[EXERCISE DATA Boundary: Start]

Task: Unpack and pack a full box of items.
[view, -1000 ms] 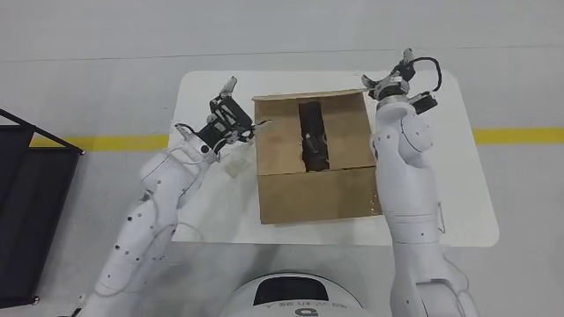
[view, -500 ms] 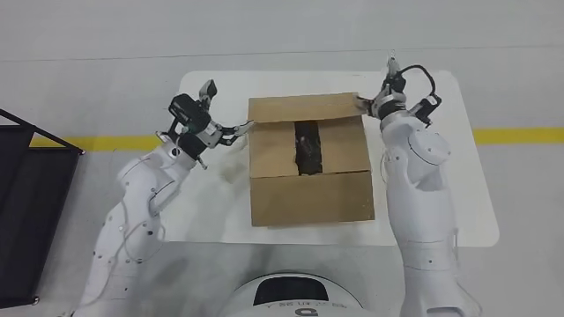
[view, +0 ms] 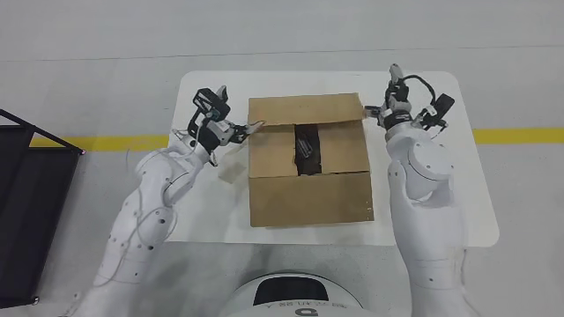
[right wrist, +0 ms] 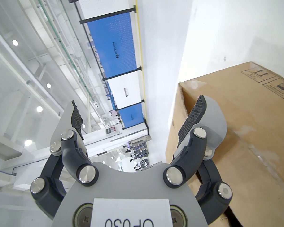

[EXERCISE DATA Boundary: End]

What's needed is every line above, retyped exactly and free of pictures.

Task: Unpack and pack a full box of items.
[view, -1000 ms] 
[view, -500 ms] 
[view, +0 ms] 
[right wrist, +0 ms] 

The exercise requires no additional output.